YOUR OBJECTIVE
Copy each line of the data below, character for character.

DATA TO PROCESS
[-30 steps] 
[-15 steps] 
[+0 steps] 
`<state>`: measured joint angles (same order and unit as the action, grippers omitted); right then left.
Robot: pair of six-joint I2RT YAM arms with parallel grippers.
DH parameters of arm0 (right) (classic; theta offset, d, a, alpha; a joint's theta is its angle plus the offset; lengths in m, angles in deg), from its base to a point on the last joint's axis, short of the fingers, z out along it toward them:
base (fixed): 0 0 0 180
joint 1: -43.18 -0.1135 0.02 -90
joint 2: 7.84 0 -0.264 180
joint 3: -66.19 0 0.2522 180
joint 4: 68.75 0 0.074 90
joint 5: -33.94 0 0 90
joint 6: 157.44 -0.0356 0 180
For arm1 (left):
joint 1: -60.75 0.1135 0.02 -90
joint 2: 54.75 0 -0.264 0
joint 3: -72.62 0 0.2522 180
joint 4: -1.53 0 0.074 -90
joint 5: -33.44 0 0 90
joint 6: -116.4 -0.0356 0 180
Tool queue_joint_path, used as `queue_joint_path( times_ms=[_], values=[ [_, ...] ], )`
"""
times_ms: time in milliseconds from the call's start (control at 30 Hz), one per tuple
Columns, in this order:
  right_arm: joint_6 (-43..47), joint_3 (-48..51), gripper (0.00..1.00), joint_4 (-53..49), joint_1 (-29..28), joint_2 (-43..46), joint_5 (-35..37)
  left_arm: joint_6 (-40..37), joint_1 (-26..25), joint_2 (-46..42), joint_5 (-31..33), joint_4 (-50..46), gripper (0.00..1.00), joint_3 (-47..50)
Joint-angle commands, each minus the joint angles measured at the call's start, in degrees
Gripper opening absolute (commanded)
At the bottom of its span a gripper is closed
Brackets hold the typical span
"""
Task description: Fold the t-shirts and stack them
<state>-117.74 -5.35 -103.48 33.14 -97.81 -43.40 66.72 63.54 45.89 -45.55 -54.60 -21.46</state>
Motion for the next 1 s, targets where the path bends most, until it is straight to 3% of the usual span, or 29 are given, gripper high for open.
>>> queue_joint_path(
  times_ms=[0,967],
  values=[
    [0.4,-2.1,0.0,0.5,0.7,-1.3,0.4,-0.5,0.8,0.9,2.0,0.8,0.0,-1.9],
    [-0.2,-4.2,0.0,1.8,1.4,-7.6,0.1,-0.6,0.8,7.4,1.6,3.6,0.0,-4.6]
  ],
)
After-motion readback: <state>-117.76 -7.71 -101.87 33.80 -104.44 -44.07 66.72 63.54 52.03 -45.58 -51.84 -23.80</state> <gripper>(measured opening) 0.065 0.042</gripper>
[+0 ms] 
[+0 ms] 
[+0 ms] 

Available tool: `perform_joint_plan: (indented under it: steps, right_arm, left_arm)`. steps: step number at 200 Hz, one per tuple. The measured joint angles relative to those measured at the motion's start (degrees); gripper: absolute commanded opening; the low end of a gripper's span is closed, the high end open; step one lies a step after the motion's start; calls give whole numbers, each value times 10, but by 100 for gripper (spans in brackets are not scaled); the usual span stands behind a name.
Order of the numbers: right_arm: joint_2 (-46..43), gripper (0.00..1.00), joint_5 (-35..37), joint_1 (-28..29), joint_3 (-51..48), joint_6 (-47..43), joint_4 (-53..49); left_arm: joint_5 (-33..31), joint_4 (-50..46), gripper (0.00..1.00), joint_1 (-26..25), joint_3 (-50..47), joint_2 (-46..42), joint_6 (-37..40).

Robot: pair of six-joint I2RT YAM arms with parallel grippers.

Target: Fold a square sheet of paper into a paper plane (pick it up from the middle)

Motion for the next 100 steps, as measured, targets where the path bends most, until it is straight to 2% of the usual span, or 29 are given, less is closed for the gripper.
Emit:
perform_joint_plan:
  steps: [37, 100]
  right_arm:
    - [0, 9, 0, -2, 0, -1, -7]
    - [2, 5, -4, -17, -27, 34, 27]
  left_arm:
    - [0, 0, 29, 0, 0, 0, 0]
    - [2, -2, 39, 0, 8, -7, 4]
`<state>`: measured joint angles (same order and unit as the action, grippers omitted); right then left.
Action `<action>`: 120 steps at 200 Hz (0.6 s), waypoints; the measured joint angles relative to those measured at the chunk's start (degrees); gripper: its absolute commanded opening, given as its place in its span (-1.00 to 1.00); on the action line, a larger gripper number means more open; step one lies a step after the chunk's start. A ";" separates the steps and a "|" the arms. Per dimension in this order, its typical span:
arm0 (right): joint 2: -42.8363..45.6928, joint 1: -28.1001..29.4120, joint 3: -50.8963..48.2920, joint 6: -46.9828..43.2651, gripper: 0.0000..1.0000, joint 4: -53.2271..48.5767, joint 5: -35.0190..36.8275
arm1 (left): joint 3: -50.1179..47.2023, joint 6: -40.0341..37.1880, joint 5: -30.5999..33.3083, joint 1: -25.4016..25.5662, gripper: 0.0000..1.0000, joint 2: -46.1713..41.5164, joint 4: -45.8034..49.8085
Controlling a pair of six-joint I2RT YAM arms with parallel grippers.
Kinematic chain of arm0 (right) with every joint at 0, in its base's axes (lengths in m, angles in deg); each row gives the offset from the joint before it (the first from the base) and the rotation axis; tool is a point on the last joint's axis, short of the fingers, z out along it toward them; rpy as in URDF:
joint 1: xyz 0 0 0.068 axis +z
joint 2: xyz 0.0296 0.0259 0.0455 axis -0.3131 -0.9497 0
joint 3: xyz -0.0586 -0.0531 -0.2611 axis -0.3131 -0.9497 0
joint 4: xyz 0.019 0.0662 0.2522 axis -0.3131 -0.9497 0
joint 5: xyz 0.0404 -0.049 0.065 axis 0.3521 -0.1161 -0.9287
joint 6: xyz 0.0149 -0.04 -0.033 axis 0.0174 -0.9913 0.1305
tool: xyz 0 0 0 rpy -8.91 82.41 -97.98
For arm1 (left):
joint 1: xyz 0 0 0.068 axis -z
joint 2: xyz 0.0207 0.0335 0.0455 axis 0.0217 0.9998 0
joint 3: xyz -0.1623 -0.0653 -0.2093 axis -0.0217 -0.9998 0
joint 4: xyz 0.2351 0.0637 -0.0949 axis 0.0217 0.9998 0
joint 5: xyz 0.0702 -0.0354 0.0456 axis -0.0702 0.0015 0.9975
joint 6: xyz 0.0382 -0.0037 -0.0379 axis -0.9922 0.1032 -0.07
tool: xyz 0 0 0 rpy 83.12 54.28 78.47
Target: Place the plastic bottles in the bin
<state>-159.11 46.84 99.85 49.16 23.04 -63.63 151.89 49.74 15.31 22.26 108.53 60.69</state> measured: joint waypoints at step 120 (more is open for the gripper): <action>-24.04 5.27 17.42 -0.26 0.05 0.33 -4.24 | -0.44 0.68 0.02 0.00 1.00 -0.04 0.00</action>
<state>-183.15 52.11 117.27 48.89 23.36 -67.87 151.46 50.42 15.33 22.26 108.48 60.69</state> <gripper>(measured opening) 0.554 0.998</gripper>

YOUR SOLUTION
[-30 steps] 
[-15 steps] 
[+0 steps] 
`<state>`: measured joint angles (same order and unit as the action, grippers omitted); right then left.
Robot: pair of six-joint I2RT YAM arms with parallel grippers.
DH parameters of arm0 (right) (classic; theta offset, d, a, alpha; a joint's theta is its angle plus the offset; lengths in m, angles in deg), from its base to a point on the last joint's axis, short of the fingers, z out along it toward them:
base (fixed): 0 0 0 180
joint 1: -43.18 -0.1135 0.02 -90
joint 2: 7.84 0 -0.264 180
joint 3: -66.19 0 0.2522 180
joint 4: 68.75 0 0.074 90
joint 5: -33.94 0 0 90
joint 6: 157.44 -0.0356 0 180
For arm1 (left):
joint 1: -60.75 0.1135 0.02 -90
joint 2: 54.75 0 -0.264 0
joint 3: -72.62 0 0.2522 180
joint 4: -1.53 0 0.074 -90
joint 5: -33.44 0 0 90
joint 6: -116.4 -0.0356 0 180
Tool queue_joint_path, used as `queue_joint_path( times_ms=[_], values=[ [_, ...] ], )`
"""
times_ms: time in milliseconds from the call's start (control at 30 Hz), one per tuple
Columns, in this order:
  right_arm: joint_6 (-43..47), joint_3 (-48..51), gripper (0.00..1.00), joint_4 (-53..49), joint_1 (-29..28), joint_2 (-43..46), joint_5 (-35..37)
  left_arm: joint_6 (-40..37), joint_1 (-26..25), joint_2 (-46..42), joint_5 (-31..33), joint_4 (-50..46), gripper (0.00..1.00), joint_3 (-47..50)
Joint-angle commands, each minus the joint angles measured at the call's start, in degrees
Gripper opening absolute (commanded)
At the bottom of its span a gripper is closed
Brackets hold the typical span
"""
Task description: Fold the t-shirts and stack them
<state>-117.74 -5.35 -103.48 33.14 -97.81 -43.40 66.72 63.54 45.89 -45.55 -54.60 -21.46</state>
Motion for the next 1 s, targets where the path bends most, until it is straight to 3% of the usual span, or 29 are given, gripper high for open.
>>> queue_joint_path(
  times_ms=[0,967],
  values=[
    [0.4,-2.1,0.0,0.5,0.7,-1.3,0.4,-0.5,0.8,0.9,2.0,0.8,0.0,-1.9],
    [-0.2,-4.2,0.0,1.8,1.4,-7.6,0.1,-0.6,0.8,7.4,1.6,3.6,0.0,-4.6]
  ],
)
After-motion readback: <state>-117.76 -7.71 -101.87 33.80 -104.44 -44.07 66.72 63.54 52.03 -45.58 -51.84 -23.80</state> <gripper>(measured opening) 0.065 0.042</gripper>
[+0 ms] 
[+0 ms] 
[+0 ms] 

Available tool: `perform_joint_plan: (indented under it: steps, right_arm, left_arm)`. steps: step number at 200 Hz, one per tuple. The measured joint angles relative to those measured at the motion's start (degrees); gripper: absolute commanded opening; the low end of a gripper's span is closed, the high end open; step one lies a step after the motion's start; calls give whole numbers, each value times 10, but by 100 for gripper (spans in brackets are not scaled); the usual span stands behind a name.
Order of the numbers: right_arm: joint_2 (-46..43), gripper (0.00..1.00), joint_5 (-35..37), joint_1 (-28..29), joint_3 (-51..48), joint_6 (-47..43), joint_4 (-53..49); left_arm: joint_5 (-33..31), joint_4 (-50..46), gripper (0.00..1.00), joint_1 (-26..25), joint_3 (-50..47), joint_2 (-46..42), joint_6 (-37..40).

Robot: pair of six-joint I2RT YAM arms with parallel grippers.

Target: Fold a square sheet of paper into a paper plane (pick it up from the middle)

Motion for the next 100 steps, as measured, targets where the path bends most, until it is straight to 2% of the usual span, or 29 are given, less is closed for the gripper.
Emit:
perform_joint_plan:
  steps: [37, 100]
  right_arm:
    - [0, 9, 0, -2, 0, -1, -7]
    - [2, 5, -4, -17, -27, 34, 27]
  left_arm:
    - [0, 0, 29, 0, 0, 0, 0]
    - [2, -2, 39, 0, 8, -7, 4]
`<state>`: measured joint angles (same order and unit as the action, grippers omitted); right then left.
Action `<action>`: 120 steps at 200 Hz (0.6 s), waypoints; the measured joint angles relative to those measured at the chunk's start (degrees); gripper: its absolute commanded opening, given as its place in its span (-1.00 to 1.00); on the action line, a larger gripper number means more open; step one lies a step after the chunk's start. A ";" separates the steps and a "|" the arms. Per dimension in this order, its typical span:
arm0 (right): joint 2: -42.8363..45.6928, joint 1: -28.1001..29.4120, joint 3: -50.8963..48.2920, joint 6: -46.9828..43.2651, gripper: 0.0000..1.0000, joint 4: -53.2271..48.5767, joint 5: -35.0190..36.8275
arm1 (left): joint 3: -50.1179..47.2023, joint 6: -40.0341..37.1880, joint 5: -30.5999..33.3083, joint 1: -25.4016..25.5662, gripper: 0.0000..1.0000, joint 2: -46.1713..41.5164, joint 4: -45.8034..49.8085
Controlling a pair of six-joint I2RT YAM arms with parallel grippers.
Kinematic chain of arm0 (right) with every joint at 0, in its base's axes (lengths in m, angles in deg); each row gives the offset from the joint before it (the first from the base) and the rotation axis; tool is a point on the last joint's axis, short of the fingers, z out along it toward them; rpy as in URDF:
joint 1: xyz 0 0 0.068 axis +z
joint 2: xyz 0.0296 0.0259 0.0455 axis -0.3131 -0.9497 0
joint 3: xyz -0.0586 -0.0531 -0.2611 axis -0.3131 -0.9497 0
joint 4: xyz 0.019 0.0662 0.2522 axis -0.3131 -0.9497 0
joint 5: xyz 0.0404 -0.049 0.065 axis 0.3521 -0.1161 -0.9287
joint 6: xyz 0.0149 -0.04 -0.033 axis 0.0174 -0.9913 0.1305
tool: xyz 0 0 0 rpy -8.91 82.41 -97.98
For arm1 (left):
joint 1: xyz 0 0 0.068 axis -z
joint 2: xyz 0.0207 0.0335 0.0455 axis 0.0217 0.9998 0
joint 3: xyz -0.1623 -0.0653 -0.2093 axis -0.0217 -0.9998 0
joint 4: xyz 0.2351 0.0637 -0.0949 axis 0.0217 0.9998 0
joint 5: xyz 0.0702 -0.0354 0.0456 axis -0.0702 0.0015 0.9975
joint 6: xyz 0.0382 -0.0037 -0.0379 axis -0.9922 0.1032 -0.07
tool: xyz 0 0 0 rpy 83.12 54.28 78.47
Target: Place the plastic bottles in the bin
<state>-159.11 46.84 99.85 49.16 23.04 -63.63 151.89 49.74 15.31 22.26 108.53 60.69</state> measured: joint waypoints at step 120 (more is open for the gripper): <action>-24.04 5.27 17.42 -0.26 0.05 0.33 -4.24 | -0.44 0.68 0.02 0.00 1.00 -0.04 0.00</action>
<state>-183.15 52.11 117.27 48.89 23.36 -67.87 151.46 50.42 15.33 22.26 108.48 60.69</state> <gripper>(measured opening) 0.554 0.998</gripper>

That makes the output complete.